X = {(BC) / (bc)} / {(AB) / (ab)}
Next, if the calculated X is equal to or smaller than the threshold value 15, the control means 8 determines that the cullet is heat-resistant glass, and activates the classification means 9 (high-pressure air injection device) to blow high-pressure air onto the cullet, thereby To the portion 4b for accommodating the light brown cullet. If X is greater than the threshold 15, the control means 8 determines that the cullet is soda-lime glass and does not activate the sorting means, and the cullet is placed in the portion 4a containing the brown cullet of soda-lime glass. Fall.
[0019]
The separating means 9 (high-pressure air injection device) has a high-pressure air tank, a solenoid valve, and an injection nozzle, and the control means 8 controls opening and closing of the solenoid valve. When it is determined that the cullet is a glass cullet), the solenoid valve is opened and high-pressure air is injected from the nozzle to pressurize the falling cullet.
[0020]
The configuration of the entire transmittance measuring apparatus according to the present invention is not limited to that for directly measuring transmitted light as shown in FIG. 1, but is included in reflected light as shown in FIG. 6 (the reference numerals in FIG. 6 are the same as those in FIG. 1). The configuration using transmitted light or another configuration can be used. Further, the transporting unit 2, the light receiving unit 6, the filter 7, the control unit 8, the separating unit 9 and the like are not limited to the embodiment, and can be replaced with another device having the same function. In the embodiment, the transmittances at three points of the wavelength abc are measured to determine the ratio of the slopes of the transmittance curves of the two adjacent regions. The ratio of the inclination of the transmittance of the two regions may be obtained. FIG. 5 shows a transmittance curve 16 of green soda-lime glass as an example. The transmittance ABCD at four points of the wavelength abcd is measured, and the ratio X or the reciprocal of X of the slope of the transmittance curve in the two regions of the wavelengths ab and cd is calculated. X is represented by the following equation.
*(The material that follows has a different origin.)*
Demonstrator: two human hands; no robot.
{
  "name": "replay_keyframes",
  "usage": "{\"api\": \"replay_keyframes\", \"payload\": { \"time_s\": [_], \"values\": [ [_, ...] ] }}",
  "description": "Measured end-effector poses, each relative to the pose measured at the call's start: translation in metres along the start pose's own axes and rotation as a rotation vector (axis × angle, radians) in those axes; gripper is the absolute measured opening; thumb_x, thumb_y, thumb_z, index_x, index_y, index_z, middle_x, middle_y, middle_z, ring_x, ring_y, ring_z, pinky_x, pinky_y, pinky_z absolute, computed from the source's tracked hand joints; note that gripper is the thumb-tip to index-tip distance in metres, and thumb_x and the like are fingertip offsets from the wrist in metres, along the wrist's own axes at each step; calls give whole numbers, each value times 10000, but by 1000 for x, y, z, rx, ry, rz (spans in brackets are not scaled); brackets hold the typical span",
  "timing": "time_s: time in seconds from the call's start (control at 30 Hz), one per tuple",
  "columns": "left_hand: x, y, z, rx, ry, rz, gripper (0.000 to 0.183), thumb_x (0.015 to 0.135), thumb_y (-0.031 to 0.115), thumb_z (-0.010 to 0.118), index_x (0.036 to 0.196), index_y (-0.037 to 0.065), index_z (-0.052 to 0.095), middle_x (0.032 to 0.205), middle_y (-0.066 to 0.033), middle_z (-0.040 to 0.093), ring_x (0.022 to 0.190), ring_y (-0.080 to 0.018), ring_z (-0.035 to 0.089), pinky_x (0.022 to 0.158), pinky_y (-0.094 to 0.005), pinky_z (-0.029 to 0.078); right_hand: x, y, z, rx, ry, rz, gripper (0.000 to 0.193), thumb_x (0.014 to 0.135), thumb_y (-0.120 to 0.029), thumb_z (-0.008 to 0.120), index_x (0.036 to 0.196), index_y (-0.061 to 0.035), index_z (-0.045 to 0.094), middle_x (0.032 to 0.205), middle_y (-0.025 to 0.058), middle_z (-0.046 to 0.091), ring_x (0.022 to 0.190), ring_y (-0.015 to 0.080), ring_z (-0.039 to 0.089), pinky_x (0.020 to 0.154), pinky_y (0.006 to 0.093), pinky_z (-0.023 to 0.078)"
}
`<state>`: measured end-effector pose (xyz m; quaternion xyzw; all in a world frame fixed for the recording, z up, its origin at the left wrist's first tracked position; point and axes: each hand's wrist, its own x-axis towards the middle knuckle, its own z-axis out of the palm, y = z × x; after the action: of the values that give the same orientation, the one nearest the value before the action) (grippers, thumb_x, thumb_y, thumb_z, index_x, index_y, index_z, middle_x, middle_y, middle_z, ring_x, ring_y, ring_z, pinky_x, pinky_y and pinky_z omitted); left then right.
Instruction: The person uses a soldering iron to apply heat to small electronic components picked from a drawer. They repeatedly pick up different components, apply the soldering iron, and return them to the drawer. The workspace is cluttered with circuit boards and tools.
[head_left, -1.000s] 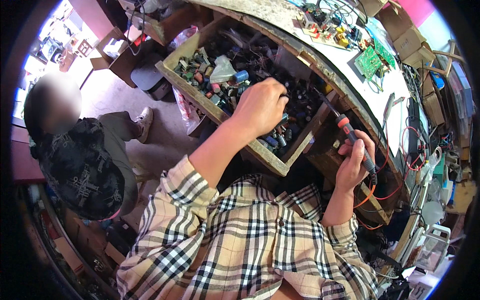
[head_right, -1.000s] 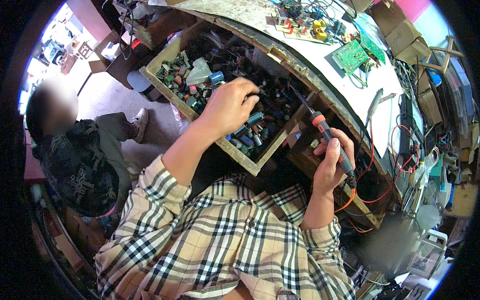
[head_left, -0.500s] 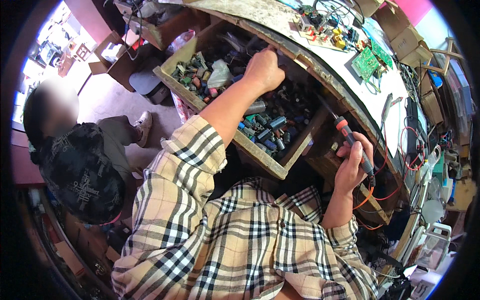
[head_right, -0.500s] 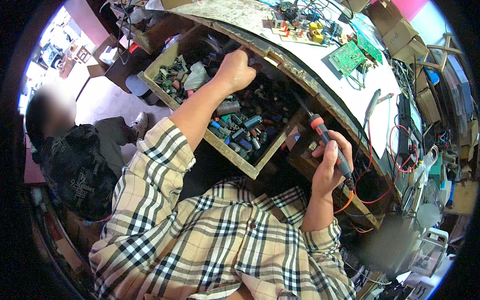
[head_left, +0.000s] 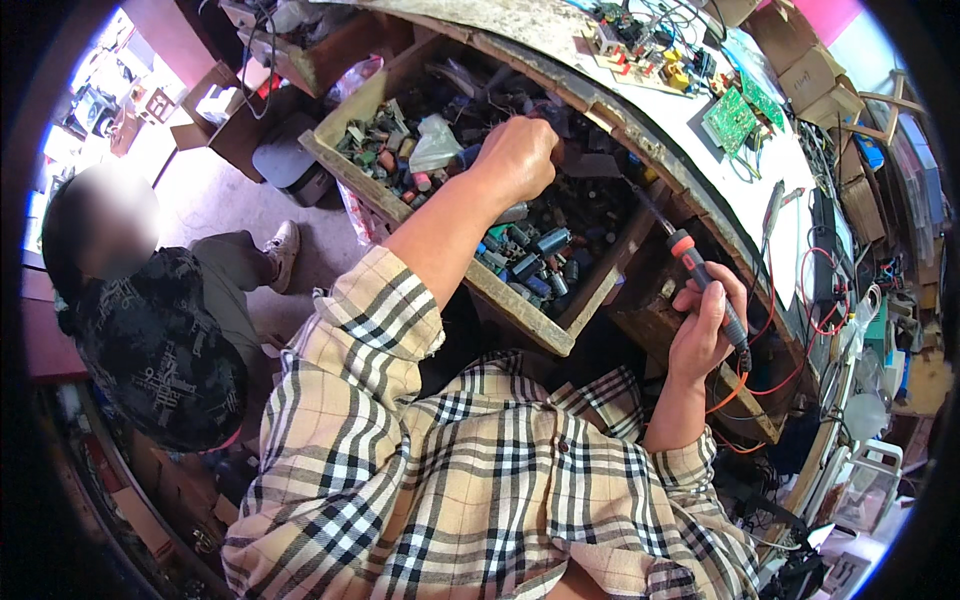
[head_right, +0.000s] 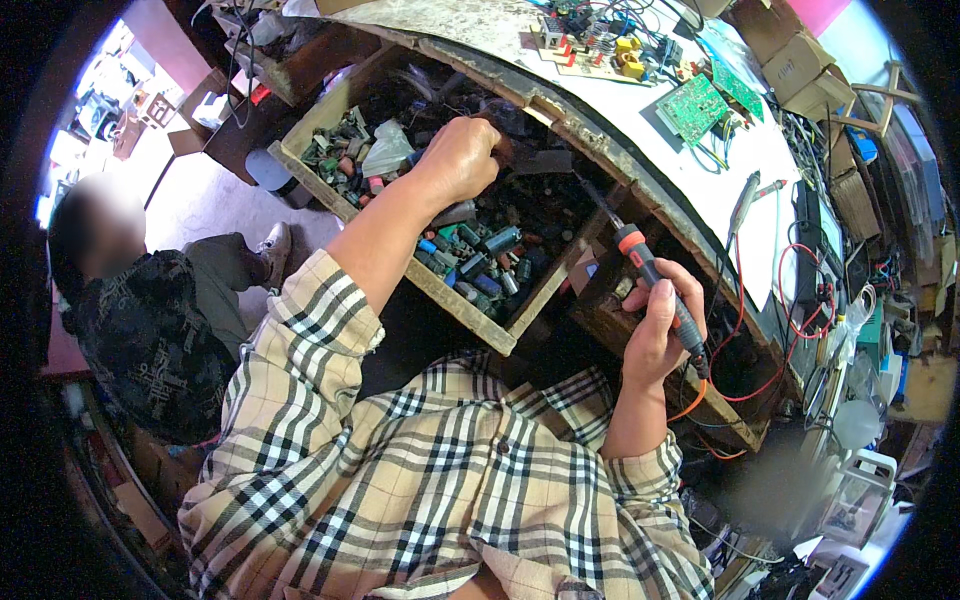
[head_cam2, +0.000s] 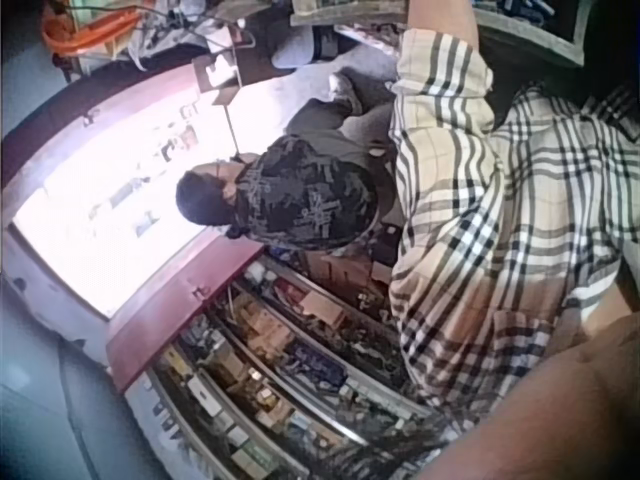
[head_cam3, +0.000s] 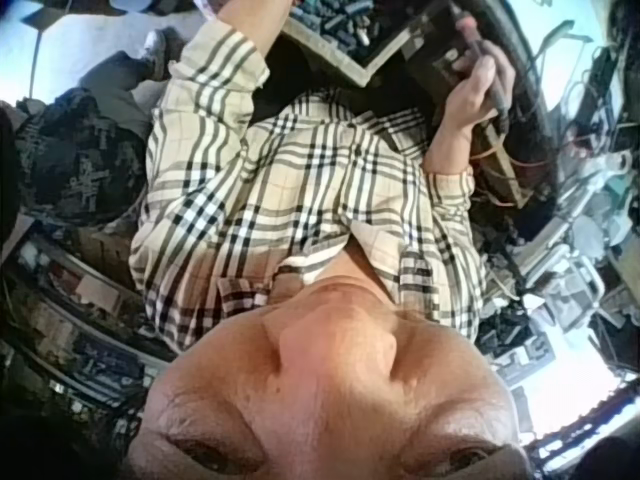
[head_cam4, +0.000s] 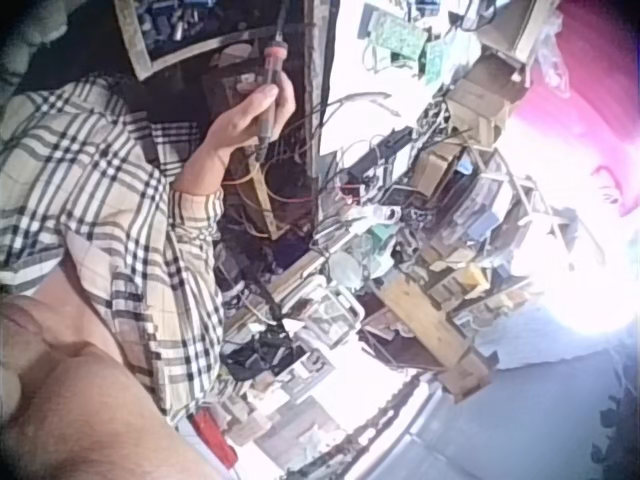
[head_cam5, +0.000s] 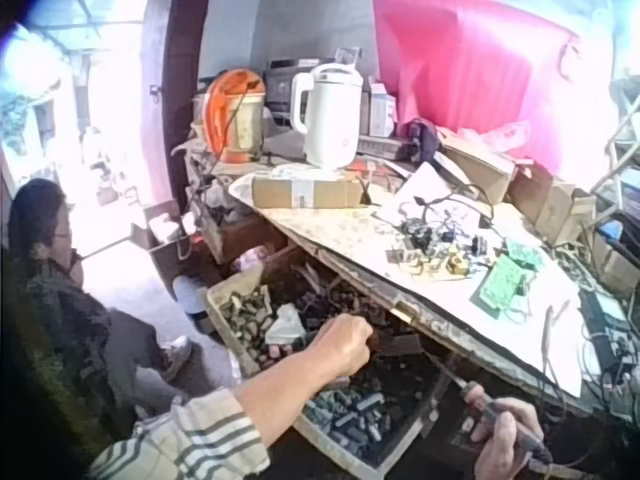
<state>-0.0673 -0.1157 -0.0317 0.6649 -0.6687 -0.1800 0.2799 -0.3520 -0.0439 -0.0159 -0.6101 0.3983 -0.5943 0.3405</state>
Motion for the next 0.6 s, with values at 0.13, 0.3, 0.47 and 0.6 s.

X = {(CD) / (cd)} / {(AB) / (ab)}
[0021]
In the above embodiment, the case where cullet of brown soda-lime glass and light brown heat-resistant glass are separated is exemplified. However, the present invention is not limited to the separation of these two types of cullet, and various kinds of cullets having different transmittance curves are used. Can be used for sorting cullet. It is also possible to simultaneously sort three or more cullets.
[0022]
【The invention's effect】
According to the present invention, accurate separation can be performed even when cullets having different thicknesses are mixed. In addition, since a simple arithmetic expression is used, it is possible to perform high-speed discrimination with a simple device.
[Brief description of the drawings]
FIG. 1 is an explanatory diagram of a sorting apparatus according to an embodiment.
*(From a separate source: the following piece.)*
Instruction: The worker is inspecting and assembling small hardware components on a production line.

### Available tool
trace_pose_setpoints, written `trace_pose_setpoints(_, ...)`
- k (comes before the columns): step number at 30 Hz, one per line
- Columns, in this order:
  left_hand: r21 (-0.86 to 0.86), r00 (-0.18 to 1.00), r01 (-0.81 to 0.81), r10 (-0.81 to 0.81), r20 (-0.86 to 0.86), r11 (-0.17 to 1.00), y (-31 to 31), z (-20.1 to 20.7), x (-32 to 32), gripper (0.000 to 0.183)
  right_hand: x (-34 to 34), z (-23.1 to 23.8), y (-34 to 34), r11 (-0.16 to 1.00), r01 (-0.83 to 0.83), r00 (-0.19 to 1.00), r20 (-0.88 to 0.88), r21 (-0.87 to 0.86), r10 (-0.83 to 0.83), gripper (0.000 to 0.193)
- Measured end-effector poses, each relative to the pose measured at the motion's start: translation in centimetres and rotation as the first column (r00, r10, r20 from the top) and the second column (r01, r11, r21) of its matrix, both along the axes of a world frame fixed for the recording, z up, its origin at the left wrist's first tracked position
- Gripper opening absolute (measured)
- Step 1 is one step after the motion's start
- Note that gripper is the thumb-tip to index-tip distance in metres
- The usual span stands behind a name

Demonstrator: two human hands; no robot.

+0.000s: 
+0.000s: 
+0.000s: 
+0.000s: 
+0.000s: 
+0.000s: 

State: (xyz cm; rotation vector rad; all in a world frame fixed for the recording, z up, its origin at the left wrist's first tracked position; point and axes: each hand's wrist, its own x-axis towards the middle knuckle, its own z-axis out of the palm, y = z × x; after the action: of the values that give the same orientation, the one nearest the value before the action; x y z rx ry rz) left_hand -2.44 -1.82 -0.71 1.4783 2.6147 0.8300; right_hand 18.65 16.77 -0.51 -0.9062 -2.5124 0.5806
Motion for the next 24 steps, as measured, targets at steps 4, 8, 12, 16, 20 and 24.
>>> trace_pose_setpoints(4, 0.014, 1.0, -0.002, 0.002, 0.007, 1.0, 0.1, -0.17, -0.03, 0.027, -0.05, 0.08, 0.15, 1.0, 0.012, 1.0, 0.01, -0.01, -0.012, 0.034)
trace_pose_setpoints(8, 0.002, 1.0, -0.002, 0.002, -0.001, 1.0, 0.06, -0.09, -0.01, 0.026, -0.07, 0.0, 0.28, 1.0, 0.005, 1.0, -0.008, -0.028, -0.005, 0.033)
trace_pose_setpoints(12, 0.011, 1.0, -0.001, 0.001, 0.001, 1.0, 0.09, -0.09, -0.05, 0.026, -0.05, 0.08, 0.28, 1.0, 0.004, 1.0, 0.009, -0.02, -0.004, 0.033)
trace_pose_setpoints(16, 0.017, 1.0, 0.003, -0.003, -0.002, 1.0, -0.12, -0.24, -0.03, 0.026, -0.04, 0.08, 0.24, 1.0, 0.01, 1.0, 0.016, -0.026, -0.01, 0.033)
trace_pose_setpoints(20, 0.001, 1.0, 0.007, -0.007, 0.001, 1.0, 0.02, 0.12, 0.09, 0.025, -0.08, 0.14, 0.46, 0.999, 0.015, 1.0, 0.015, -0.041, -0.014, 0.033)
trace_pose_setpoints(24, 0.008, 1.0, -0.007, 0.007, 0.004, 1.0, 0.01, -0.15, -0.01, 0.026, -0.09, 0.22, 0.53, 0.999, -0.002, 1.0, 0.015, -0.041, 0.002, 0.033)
FIG. 2 is an explanatory diagram of a transmittance curve 11 of a brown soda-lime glass having a thickness of 1 mm and a transmittance curve 12 of a light brown heat-resistant glass having a thickness of 15 mm.
FIG. 3 shows a slope of a transmittance curve 11 of a brown soda lime glass having a thickness of 1 mm and a transmittance curve 12 of a light brown heat-resistant glass having a thickness of 15 mm in a region of wavelengths a to b (700 to 600 nm) and a wavelength b. It is explanatory drawing of the inclination in the area | region of -c (600-450 nm).
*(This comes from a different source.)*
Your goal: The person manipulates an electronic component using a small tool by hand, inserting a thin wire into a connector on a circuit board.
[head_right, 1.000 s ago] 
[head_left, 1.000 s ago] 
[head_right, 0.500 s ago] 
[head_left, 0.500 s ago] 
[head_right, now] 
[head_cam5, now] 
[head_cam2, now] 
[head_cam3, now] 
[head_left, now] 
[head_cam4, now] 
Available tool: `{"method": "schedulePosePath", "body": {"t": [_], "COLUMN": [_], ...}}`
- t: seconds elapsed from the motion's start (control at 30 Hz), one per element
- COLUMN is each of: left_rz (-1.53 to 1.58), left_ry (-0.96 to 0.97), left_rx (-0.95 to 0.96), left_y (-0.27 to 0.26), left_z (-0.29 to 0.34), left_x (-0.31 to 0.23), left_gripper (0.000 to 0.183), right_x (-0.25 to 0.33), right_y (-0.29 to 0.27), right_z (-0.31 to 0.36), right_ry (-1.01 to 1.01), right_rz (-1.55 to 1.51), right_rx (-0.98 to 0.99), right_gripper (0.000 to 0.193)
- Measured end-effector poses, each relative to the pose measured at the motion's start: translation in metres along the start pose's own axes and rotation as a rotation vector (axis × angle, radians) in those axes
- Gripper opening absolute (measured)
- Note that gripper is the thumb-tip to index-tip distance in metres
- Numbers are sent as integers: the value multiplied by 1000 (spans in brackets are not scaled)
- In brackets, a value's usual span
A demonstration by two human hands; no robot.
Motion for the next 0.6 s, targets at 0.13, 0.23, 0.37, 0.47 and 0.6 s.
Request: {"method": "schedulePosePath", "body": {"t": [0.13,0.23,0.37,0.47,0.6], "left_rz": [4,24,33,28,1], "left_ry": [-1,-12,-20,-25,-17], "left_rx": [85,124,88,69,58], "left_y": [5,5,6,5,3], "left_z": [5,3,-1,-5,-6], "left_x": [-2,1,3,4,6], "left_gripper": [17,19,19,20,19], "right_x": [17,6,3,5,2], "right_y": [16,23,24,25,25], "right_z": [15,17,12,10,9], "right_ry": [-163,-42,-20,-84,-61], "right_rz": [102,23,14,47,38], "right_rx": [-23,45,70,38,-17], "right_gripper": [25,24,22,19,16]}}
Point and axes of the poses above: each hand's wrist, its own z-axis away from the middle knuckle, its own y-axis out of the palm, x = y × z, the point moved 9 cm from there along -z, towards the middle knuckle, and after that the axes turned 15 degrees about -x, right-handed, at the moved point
FIG. 4 is an explanatory diagram of the slope of the transmittance curve of the light brown heat-resistant glass and the brown soda lime glass in the wavelength ranges of ab and bc.
FIG. 5 is an explanatory diagram in the case of measuring transmittance ABCD at four points of wavelength abcd.
FIG. 6 is an explanatory diagram of an example of a sorting device in a case where transmitted light included in reflected light is used.
[Explanation of symbols]
REFERENCE SIGNS LIST 1 hopper 2 transport means 3 cullet 4 sorting container 5 illumination 6 light receiving means 7 filter 8 control means 9 sorting means

Claims (6)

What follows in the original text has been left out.